(Data excerpts)
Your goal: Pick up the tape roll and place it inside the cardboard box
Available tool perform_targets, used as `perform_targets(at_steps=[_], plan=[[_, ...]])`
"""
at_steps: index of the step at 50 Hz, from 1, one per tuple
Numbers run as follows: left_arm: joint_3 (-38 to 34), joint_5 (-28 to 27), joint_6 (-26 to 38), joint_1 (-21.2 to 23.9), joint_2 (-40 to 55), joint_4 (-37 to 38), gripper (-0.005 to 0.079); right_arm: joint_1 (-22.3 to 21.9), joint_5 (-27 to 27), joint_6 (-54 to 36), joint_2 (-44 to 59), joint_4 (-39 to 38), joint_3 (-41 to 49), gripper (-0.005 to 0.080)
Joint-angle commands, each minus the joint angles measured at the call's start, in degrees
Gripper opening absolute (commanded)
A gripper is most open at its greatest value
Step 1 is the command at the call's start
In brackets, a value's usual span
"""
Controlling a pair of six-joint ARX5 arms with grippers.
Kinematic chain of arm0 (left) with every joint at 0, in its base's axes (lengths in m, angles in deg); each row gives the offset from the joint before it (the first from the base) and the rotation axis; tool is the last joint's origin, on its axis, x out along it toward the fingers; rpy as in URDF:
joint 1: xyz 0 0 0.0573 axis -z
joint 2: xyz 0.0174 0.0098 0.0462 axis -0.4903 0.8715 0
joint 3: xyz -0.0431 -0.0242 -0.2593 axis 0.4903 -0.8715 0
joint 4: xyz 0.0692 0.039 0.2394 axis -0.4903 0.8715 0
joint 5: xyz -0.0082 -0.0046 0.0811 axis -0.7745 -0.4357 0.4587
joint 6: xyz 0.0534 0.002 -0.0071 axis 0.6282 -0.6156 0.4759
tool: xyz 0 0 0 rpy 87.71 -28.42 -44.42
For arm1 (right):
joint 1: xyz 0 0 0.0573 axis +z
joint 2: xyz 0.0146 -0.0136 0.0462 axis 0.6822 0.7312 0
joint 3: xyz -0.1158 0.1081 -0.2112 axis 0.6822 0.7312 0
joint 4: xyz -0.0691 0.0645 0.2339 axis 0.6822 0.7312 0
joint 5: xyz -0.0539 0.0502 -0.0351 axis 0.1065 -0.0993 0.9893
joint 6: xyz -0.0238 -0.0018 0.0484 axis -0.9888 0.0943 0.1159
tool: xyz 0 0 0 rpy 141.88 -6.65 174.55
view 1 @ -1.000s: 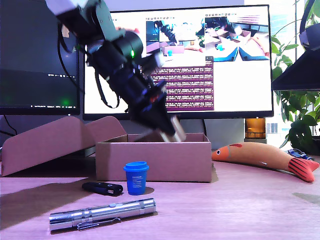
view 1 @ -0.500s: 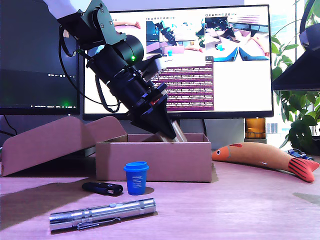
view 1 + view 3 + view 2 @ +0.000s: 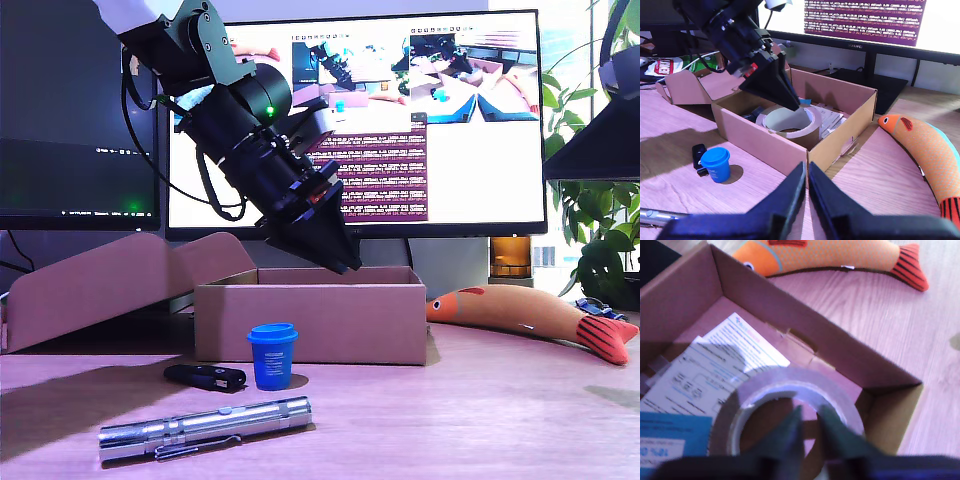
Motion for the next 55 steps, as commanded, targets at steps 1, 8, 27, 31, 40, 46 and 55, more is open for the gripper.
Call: perform_targets(at_steps=[1, 8, 27, 31, 40, 46, 55], plan=[[0.7, -0.2, -0.1, 0.3, -2.4, 0.3, -0.0019, -0.2, 0.1, -0.2, 0.2, -0.5, 0.4, -0.0010], [0.7, -0.2, -1.3, 0.4, -6.1, 2.3, -0.0019, -1.3, 0.0, 0.2, 0.2, -0.5, 0.4, -0.0010], [-0.4, 2.1, -3.8, 0.3, -14.4, 2.7, -0.0019, -9.7, -0.5, 4.6, 0.1, -0.6, 0.4, -0.0010], [-2.1, 3.1, -4.2, 0.2, -15.8, 2.1, -0.0019, -12.8, -0.6, 4.6, 0.1, -0.3, 0.4, -0.0010], [-7.9, 3.7, -5.4, -0.5, -19.1, -1.6, -0.0019, -21.3, -5.2, 4.8, -0.6, 0.5, 0.4, -0.0010], [-14.9, 4.3, -7.3, -1.1, -23.6, -6.0, -0.0019, -26.9, -8.2, 4.7, -2.4, 3.8, 0.4, -0.0010], [-27.7, 5.1, -9.9, -3.5, -32.0, -13.6, -0.0019, -32.6, -11.7, 4.5, -7.6, 8.4, 0.4, -0.0010]])
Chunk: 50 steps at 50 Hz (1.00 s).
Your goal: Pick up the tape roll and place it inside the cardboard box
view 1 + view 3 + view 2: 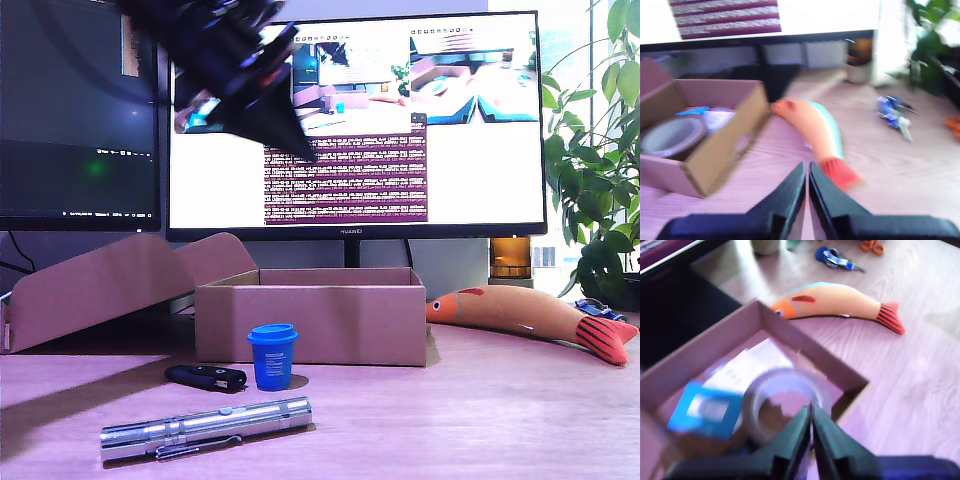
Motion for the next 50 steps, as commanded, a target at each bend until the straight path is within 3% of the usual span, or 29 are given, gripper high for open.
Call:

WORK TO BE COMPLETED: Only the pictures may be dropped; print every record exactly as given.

ANSWER AREA:
Your goal: Pick up the tape roll and place it inside the cardboard box
Available tool perform_targets, used as `perform_targets(at_steps=[_], plan=[[_, ...]])`
"""
at_steps: index of the step at 50 Hz, from 1, one per tuple
Numbers run as follows: left_arm: joint_3 (-38 to 34), joint_5 (-28 to 27), joint_6 (-26 to 38), joint_1 (-21.2 to 23.9), joint_2 (-40 to 55), joint_4 (-37 to 38), gripper (-0.005 to 0.079); right_arm: joint_1 (-22.3 to 21.9), joint_5 (-27 to 27), joint_6 (-54 to 36), joint_2 (-44 to 59), joint_4 (-39 to 38), joint_3 (-41 to 49), gripper (-0.005 to 0.080)
Joint-angle commands, each minus the joint angles measured at the call's start, in degrees
Gripper opening absolute (commanded)
A gripper is most open at its greatest value
Step 1 is the command at the call's start
In brackets, a value's usual span
"""
Controlling a pair of six-joint ARX5 arms with grippers.
Kinematic chain of arm0 (left) with every joint at 0, in its base's axes (lengths in m, angles in deg); each row gives the offset from the joint before it (the first from the base) and the rotation axis; tool is the last joint's origin, on its axis, x out along it toward the fingers; rpy as in URDF:
joint 1: xyz 0 0 0.0573 axis -z
joint 2: xyz 0.0174 0.0098 0.0462 axis -0.4903 0.8715 0
joint 3: xyz -0.0431 -0.0242 -0.2593 axis 0.4903 -0.8715 0
joint 4: xyz 0.0692 0.039 0.2394 axis -0.4903 0.8715 0
joint 5: xyz -0.0082 -0.0046 0.0811 axis -0.7745 -0.4357 0.4587
joint 6: xyz 0.0534 0.002 -0.0071 axis 0.6282 -0.6156 0.4759
tool: xyz 0 0 0 rpy 87.71 -28.42 -44.42
For arm1 (right):
joint 1: xyz 0 0 0.0573 axis +z
joint 2: xyz 0.0146 -0.0136 0.0462 axis 0.6822 0.7312 0
joint 3: xyz -0.1158 0.1081 -0.2112 axis 0.6822 0.7312 0
joint 4: xyz -0.0691 0.0645 0.2339 axis 0.6822 0.7312 0
joint 5: xyz -0.0539 0.0502 -0.0351 axis 0.1065 -0.0993 0.9893
joint 6: xyz -0.0238 -0.0018 0.0484 axis -0.9888 0.0943 0.1159
tool: xyz 0 0 0 rpy 141.88 -6.65 174.55
view 1 @ -1.000s: 
view 1 @ -0.500s: 
view 1 + view 3 + view 2 @ +0.000s: 
Motion for the next 55 steps, as commanded, targets at steps 1, 8, 27, 31, 40, 46 and 55, more is open for the gripper.
Call: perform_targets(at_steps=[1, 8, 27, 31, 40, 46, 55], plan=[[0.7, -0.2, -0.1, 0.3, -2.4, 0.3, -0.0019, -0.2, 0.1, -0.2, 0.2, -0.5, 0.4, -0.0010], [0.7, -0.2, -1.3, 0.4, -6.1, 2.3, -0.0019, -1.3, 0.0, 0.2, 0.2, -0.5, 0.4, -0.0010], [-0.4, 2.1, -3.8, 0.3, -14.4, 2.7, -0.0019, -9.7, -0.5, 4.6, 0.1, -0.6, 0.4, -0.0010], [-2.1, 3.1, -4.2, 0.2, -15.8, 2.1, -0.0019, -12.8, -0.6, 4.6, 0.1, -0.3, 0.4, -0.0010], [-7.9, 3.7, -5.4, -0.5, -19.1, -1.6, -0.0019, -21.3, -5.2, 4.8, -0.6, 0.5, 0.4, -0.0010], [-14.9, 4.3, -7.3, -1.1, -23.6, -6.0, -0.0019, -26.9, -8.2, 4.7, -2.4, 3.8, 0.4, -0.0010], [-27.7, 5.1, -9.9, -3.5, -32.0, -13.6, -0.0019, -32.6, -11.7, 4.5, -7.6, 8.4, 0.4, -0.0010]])
Chunk: 50 steps at 50 Hz (1.00 s).
Your goal: Pick up the tape roll and place it inside the cardboard box
view 1 + view 3 + view 2: 
Motion for the next 50 steps, as commanded, a target at each bend until the straight path is within 3% of the usual span, or 29 are given, gripper high for open.
Call:

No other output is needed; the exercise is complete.